Petitioner seeks judicial review of a final order of the Oregon Board of Examiners for Engineering and Land Surveying (board) imposing a $350 civil penalty for engaging in the practice of engineering without an Oregon license in violation of ORS 672.007(1) and ORS 672.045(2).1 On review, petitioner challenges the board's conclusion that he practiced engineering without a license by signing a complaint letter to the board with the designation “P.E.,” which is an abbreviation for “professional engineer,” after his name. For the reasons that follow, we affirm.
We take the facts from the board's order supplemented by the undisputed facts in the record. Petitioner has a mechanical engineering degree and technical training in electrical engineering, but he has never registered as a professional engineer in Oregon. He was actively licensed as a professional engineer in Maryland from 1961 through 1986. He was not licensed in Maryland, or in any other state, from 1986 until September 2010, when his Maryland license was reinstated.
In June 2009, petitioner sent a letter of complaint to the board, alleging that the engineering department for the City of St. Helens, the city he lives in, caused water damage to his home because of the city's sanitary sewer rehabilitation project. He signed the letter with his name, followed by the designation P.E., which stands for “professional engineer.” He was not licensed as a professional engineer in Oregon or in any other state when he sent the letter of complaint to the board. In the letter, petitioner described at length, and in vivid detail, the drainage problem that the city had created and explained that the city was not providing an alternate removal system for the storm water or sump pump drainage. He included with his letter, a detailed statistical analysis of the problem and maps of his and surrounding properties. He concluded the letter by proposing two possible remedies to prevent flooding on his property.

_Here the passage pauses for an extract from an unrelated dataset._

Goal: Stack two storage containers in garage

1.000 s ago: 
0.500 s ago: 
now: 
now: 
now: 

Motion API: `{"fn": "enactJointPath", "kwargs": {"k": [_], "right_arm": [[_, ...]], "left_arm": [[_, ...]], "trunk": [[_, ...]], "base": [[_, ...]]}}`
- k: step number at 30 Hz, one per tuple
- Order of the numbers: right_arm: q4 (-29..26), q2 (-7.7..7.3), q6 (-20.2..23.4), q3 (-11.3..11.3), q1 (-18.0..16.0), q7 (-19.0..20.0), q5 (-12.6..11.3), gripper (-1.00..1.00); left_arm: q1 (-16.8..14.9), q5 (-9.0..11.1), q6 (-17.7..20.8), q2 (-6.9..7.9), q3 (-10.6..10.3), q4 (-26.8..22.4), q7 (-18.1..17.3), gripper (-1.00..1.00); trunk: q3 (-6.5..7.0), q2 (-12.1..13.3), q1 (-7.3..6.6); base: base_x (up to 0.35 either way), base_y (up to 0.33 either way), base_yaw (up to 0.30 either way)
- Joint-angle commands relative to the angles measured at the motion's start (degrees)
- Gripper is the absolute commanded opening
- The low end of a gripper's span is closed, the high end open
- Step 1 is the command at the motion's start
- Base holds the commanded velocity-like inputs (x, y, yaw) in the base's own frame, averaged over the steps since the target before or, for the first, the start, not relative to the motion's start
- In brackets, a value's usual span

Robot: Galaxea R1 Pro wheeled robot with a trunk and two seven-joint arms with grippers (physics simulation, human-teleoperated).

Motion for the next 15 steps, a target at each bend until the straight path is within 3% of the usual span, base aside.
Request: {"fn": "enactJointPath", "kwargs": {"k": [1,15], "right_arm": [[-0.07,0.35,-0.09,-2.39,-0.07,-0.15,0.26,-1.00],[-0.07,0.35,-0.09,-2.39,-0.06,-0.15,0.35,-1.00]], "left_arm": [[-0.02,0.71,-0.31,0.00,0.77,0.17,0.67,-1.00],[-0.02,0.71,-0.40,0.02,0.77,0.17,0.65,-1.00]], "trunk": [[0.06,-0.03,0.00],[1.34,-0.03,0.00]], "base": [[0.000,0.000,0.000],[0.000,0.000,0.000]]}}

Following receipt of the letter, the board issued a Notice of Intent to Assess Civil Penalty and proposed a $1,000 civil penalty. The board alleged that petitioner's act of signing the complaint letter with the designation P.E. constituted the practice of engineering, in violation of ORS 672.007(l)(a) and (c) and ORS 672.045(2)-statutes defining and prohibiting falsely representing the authority to practice engineering. In part, ORS 672.045(2) prohibits a person from “[f]alsely represent[ing], by any means, that the person is authorized to practice engineering or land surveying.” “Practicing engineering” is defined in ORS 672.007(1), which provides in part:
“[A] person shall be considered practicing or offering to practice engineering who:
“(a) By verbal claim, sign, advertisement, letterhead, card or in any other way implies that the person is or purports to be a registered professional engineer;
“ * * * * *
“(c) Purports to be able to perform, or who does perform, any service or work that is defined by ORS 672.005  as the practice of engineering.”

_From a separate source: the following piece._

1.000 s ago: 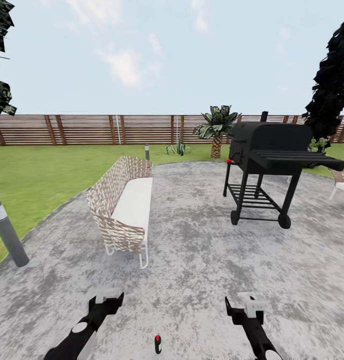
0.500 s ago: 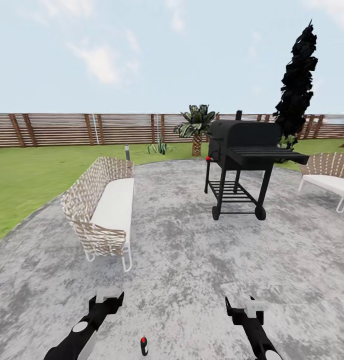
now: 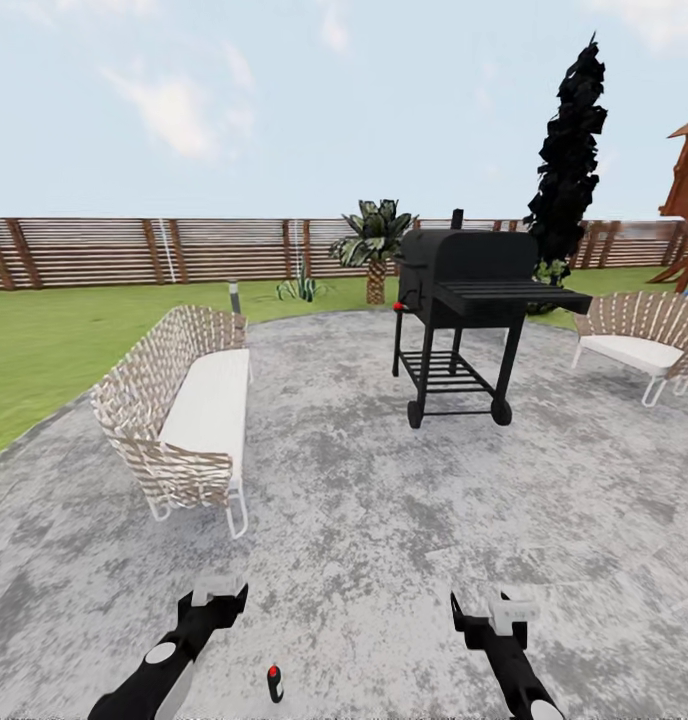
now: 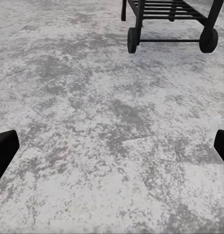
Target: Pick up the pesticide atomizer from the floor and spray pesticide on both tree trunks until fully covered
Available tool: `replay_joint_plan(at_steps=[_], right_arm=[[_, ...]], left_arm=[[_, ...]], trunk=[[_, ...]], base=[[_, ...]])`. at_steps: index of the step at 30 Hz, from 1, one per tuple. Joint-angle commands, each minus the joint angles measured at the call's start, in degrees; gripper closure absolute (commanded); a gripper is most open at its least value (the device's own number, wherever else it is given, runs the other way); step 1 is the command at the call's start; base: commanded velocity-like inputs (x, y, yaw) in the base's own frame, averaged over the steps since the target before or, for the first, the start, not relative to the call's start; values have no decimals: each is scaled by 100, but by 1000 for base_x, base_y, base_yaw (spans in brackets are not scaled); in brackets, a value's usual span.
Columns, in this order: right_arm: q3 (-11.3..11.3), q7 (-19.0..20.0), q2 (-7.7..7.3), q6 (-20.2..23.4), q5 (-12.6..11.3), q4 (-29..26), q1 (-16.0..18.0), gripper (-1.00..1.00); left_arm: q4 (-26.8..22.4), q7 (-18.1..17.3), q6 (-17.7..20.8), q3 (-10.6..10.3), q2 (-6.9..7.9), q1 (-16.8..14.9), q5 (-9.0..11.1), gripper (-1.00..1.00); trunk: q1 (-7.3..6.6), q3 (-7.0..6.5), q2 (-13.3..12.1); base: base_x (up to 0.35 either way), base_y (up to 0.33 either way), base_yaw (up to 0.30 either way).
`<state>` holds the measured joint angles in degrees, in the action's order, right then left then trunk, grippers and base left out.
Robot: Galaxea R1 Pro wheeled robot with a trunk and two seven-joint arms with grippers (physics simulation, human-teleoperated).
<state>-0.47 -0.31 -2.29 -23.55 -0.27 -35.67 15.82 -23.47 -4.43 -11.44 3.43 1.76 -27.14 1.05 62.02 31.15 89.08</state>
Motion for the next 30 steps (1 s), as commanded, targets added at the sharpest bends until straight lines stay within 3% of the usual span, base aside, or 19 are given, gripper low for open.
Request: replay_joint_plan(at_steps=[1, 9, 24, 30], right_arm=[[0, -2, -1, 0, 0, -1, 0, -100], [0, 2, -1, 0, 0, -1, 0, -100], [11, 4, 9, 0, -4, -3, 0, -100], [3, -3, 9, 0, -2, -10, 0, -100]], left_arm=[[0, 1, 1, 0, 0, -1, -2, -100], [0, 3, 2, 7, 0, 0, -2, -100], [0, -3, -7, 9, 6, -2, 0, -100], [0, -4, -10, 6, 9, -2, -8, -100]], trunk=[[23, 28, 42], [198, 245, 363], [528, 613, 964], [660, 773, 1205]], base=[[0, 0, -14], [0, 0, -31], [0, 0, -213], [0, 0, -84]])
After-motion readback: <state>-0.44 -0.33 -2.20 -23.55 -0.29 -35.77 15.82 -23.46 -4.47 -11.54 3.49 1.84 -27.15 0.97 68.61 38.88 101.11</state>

In other words, the board alleged that petitioner, without an Oregon engineering license, implied that he was a registered engineer or purported to be able to practice engineering.
Petitioner sent an answer to the notice, in which he contended that he was a professional engineer licensed in Maryland and that his letter did not violate ORS 672.007 or ORS 572.045. He also stated that he sent the letter “in hopes that it might be easier to receive a response with some action from [the board] if they determined that he had some professional training and knowledge relating to the issues in question.”

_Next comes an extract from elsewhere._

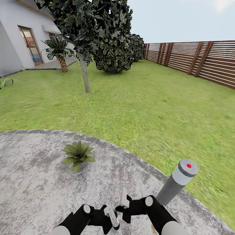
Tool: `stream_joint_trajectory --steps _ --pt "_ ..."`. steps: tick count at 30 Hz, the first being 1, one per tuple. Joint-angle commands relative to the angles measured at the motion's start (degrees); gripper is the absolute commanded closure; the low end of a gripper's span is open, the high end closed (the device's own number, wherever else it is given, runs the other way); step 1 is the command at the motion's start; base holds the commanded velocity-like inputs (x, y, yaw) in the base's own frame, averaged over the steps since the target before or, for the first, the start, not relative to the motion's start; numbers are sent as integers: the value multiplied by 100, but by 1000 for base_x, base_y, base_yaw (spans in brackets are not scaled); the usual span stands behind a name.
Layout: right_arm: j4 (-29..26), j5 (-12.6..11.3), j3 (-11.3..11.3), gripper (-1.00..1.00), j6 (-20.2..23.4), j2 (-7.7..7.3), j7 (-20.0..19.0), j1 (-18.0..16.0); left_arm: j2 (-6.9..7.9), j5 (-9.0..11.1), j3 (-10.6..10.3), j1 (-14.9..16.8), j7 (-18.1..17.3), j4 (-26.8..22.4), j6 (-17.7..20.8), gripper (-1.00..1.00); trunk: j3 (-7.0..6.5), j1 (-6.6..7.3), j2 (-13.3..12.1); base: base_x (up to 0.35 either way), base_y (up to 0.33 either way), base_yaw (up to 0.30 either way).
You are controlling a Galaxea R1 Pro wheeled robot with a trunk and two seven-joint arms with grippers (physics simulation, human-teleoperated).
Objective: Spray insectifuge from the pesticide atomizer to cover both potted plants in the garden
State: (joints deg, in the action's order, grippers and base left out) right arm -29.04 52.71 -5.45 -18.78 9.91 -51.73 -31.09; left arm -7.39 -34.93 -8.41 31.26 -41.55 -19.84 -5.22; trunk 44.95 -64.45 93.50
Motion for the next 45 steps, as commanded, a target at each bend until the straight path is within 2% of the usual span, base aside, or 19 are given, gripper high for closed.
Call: stream_joint_trajectory --steps 1,12,18,38,45 --pt "-5 46 -47 100 -23 9 -30 -3 0 -49 -2 1 0 -3 -60 100 5 0 2 0 0 0" --pt "-3 46 -50 100 -23 9 -30 -3 0 -31 -3 -2 -11 -2 -74 100 5 0 2 0 0 0" --pt "0 46 -48 100 -27 9 -30 -3 0 -23 -3 0 -143 -2 -84 100 5 0 2 0 0 0" --pt "11 46 -53 100 -30 9 -30 -3 -8 23 -3 2 -153 -11 -90 100 5 0 2 0 0 0" --pt "12 46 -53 100 -30 9 -30 -3 -17 157 -3 3 -160 -11 -93 100 5 0 2 0 0 0"
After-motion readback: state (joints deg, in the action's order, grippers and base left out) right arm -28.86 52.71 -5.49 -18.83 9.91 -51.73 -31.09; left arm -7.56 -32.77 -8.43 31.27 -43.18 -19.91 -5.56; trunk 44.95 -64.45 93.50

Petitioner requested a hearing and the case was assigned to an administrative law judge (ALJ). Both petitioner and the board filed motions for summary determination. Petitioner argued, among other things, that even if his conduct violated ORS 672.007 and ORS 672.045, his actions fell within the exceptions under ORS 672.060(5), which allows a person to practice engineering if it only affects that person's property, and ORS 672.060(6), which allows a person to practice engineering incidental to his or her personal work and if not offered directly to the public.
In response to the board's motion for summary determination, petitioner argued, among other things, that other states have changed their policy regarding P.E. designations. Specifically, he identified the Texas Board of Engineers, which “recognized that such prohibitions raised first amendment and commercial speech issues.” He attached to his response an advisory opinion from the Texas Board of Engineers that stated that it had decided to amend its own rule because “there are first amendment legal arguments based on ‘commercial speech’ that exist.” Neither the advisory opinion nor petitioner cited any legal authority to explain what those issues were.
The ALJ issued an order dismissing the notice and concluded that petitioner did not violate any statutes. In doing so, the ALJ reasoned that petitioner had appended P.E. to his name in error and out of force of habit after several decades of being an engineer in Maryland. The ALJ also reasoned that the error caused no harm and, because petitioner was an engineer by education, he was holding himself out as a registered professional engineer in some other jurisdiction besides Oregon. Even if petitioner was practicing engineering, the ALJ concluded, his actions fell within the exception in ORS 672.060(5) because his conduct affected his own property. The ALJ's order did not address the exemption under ORS 672.060(6) allowing engineering work that is not offered directly to the public.
The board issued an amended proposed order that concluded that petitioner had violated ORS 672.007(l)(a) and (c) and ORS 672.045(2), but it reduced the proposed $1,000 civil penalty to $350. Petitioner filed exceptions to the amended proposed order and again argued, among other things, that the board had failed to consider his argument that an automatic violation for using the title P.E. triggers First Amendment issues. The only authority petitioner cited was the same advisory opinion from the Texas Board of Professional Engineers, and he again did not explain his constitutional contention and did not cite any case law or other legal authority. Petitioner also argued that the ALJ was correct in concluding that his conduct was exempt under ORS 672.060(5) because the engineering work affected his property exclusively. Unlike before, he did not argue that he was exempt under ORS 672.060(6) (an individual is exempt from a violation if “engineering work is not offered directly to the public”).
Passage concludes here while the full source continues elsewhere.